Solar eclipse of April 10, 2089
- Map
- Gamma: −0.3319
- Magnitude: 0.9919

Maximum eclipse
- Duration: 53 s (0 min 53 s)
- Coordinates: 10°12′S 154°48′W﻿ / ﻿10.2°S 154.8°W
- Max. width of band: 30 km (19 mi)

Times (UTC)
- Greatest eclipse: 22:44:42

References
- Saros: 140 (33 of 71)
- Catalog # (SE5000): 9708

= Solar eclipse of April 10, 2089 =

Future annular solar eclipse

An annular solar eclipse will occur at the Moon's descending node of orbit between Sunday, April 10 and Monday, April 11, 2089, with a magnitude of 0.9919. A solar eclipse occurs when the Moon passes between Earth and the Sun, thereby totally or partly obscuring the image of the Sun for a viewer on Earth. An annular solar eclipse occurs when the Moon's apparent diameter is smaller than the Sun's, blocking most of the Sun's light and causing the Sun to look like an annulus (ring). An annular eclipse appears as a partial eclipse over a region of the Earth thousands of kilometres wide. The Moon's apparent diameter will be near the average diameter because it will occur 7 days after apogee (on April 3, 2089, at 23:20 UTC) and 6.8 days before perigee (on April 17, 2089, at 17:00 UTC).

The path of annularity will be visible from parts of southeastern Australia, Tonga, and Niue.
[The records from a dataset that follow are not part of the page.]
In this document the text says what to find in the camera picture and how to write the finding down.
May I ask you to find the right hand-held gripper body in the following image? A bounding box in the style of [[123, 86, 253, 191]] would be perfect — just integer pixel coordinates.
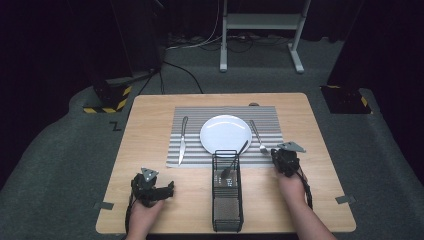
[[272, 141, 307, 178]]

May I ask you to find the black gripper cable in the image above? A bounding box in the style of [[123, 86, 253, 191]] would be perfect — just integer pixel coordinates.
[[124, 195, 135, 235], [297, 170, 315, 212]]

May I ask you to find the person's left hand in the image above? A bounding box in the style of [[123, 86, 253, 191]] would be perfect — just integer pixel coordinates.
[[127, 199, 166, 235]]

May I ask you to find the person's right hand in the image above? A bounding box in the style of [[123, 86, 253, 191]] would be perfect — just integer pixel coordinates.
[[275, 167, 308, 205]]

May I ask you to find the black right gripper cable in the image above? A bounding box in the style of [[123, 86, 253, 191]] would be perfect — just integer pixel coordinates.
[[297, 170, 315, 212]]

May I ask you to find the black-handled table knife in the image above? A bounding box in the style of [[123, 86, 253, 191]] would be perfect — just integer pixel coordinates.
[[177, 115, 190, 167]]

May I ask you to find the black-handled spoon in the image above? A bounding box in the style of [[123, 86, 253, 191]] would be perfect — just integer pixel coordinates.
[[220, 139, 250, 180]]

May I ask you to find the grey tape piece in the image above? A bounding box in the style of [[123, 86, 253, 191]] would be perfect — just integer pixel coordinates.
[[92, 200, 115, 211], [334, 194, 357, 205]]

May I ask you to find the black-handled fork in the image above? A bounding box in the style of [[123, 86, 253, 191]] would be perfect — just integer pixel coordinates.
[[249, 119, 270, 156]]

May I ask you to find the white floor cable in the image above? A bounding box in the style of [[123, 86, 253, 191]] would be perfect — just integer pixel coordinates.
[[165, 0, 223, 52]]

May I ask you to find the black yellow striped base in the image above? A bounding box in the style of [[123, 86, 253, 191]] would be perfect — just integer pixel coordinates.
[[319, 84, 373, 115], [82, 77, 134, 115]]

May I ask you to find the tall black cabinet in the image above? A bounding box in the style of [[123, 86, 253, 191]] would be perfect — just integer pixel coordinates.
[[109, 0, 165, 74]]

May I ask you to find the grey striped placemat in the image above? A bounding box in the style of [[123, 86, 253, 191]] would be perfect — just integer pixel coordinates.
[[165, 105, 290, 169]]

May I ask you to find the bundle of dark floor cables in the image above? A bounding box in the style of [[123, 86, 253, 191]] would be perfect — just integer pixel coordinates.
[[228, 32, 292, 54]]

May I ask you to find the black wire cutlery caddy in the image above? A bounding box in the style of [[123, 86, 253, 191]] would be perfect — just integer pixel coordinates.
[[211, 149, 245, 234]]

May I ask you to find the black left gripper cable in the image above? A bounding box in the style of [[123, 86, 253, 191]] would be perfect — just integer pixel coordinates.
[[124, 195, 135, 235]]

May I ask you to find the black floor cable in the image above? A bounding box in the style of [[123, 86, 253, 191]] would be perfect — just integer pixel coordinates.
[[162, 60, 205, 95]]

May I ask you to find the white round plate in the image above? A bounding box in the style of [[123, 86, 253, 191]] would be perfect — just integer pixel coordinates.
[[199, 114, 254, 156]]

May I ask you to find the white metal stand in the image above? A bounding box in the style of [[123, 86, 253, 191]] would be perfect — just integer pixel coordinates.
[[218, 0, 313, 75]]

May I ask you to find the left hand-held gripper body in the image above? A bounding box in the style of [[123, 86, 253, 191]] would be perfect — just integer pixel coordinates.
[[130, 167, 160, 209]]

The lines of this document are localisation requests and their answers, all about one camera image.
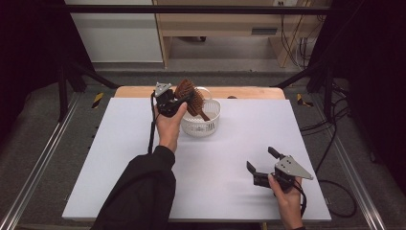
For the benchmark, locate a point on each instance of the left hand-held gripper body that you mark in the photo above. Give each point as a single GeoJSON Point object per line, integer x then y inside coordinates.
{"type": "Point", "coordinates": [165, 100]}

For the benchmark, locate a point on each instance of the yellow black floor tape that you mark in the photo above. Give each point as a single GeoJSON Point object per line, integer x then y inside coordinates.
{"type": "Point", "coordinates": [97, 100]}
{"type": "Point", "coordinates": [300, 99]}

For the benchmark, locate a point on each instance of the brown wooden hairbrush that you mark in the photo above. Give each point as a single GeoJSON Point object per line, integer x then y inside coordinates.
{"type": "Point", "coordinates": [191, 96]}

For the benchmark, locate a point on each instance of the person's right hand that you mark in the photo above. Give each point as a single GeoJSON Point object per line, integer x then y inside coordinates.
{"type": "Point", "coordinates": [288, 207]}

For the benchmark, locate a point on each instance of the white plastic basket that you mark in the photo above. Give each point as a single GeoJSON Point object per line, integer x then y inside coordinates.
{"type": "Point", "coordinates": [204, 126]}

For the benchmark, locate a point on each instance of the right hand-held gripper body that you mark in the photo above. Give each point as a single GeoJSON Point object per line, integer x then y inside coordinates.
{"type": "Point", "coordinates": [287, 174]}

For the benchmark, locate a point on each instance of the black curtain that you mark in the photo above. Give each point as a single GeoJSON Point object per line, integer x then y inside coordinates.
{"type": "Point", "coordinates": [28, 48]}
{"type": "Point", "coordinates": [376, 64]}

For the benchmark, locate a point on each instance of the black horizontal frame bar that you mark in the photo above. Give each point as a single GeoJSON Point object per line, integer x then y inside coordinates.
{"type": "Point", "coordinates": [191, 9]}

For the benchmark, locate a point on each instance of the white cabinet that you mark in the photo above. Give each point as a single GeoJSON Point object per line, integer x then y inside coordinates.
{"type": "Point", "coordinates": [118, 35]}

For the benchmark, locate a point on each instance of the person's left hand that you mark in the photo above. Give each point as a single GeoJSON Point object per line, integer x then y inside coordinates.
{"type": "Point", "coordinates": [168, 127]}

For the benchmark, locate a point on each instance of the aluminium floor rail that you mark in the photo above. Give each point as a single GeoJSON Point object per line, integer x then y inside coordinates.
{"type": "Point", "coordinates": [41, 159]}
{"type": "Point", "coordinates": [354, 179]}

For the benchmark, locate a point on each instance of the black metal frame strut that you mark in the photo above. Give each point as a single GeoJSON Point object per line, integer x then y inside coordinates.
{"type": "Point", "coordinates": [62, 92]}
{"type": "Point", "coordinates": [328, 92]}

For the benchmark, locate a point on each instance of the light wooden desk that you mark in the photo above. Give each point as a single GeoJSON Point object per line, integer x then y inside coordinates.
{"type": "Point", "coordinates": [217, 25]}
A partial solar eclipse will also be visible for parts of Australia, Oceania, Antarctica, Mexico, and Central America.

== Eclipse details ==
Shown below are two tables displaying details about this particular solar eclipse. The first table outlines times at which the Moon's penumbra or umbra attains the specific parameter, and the second table describes various other parameters pertaining to this eclipse.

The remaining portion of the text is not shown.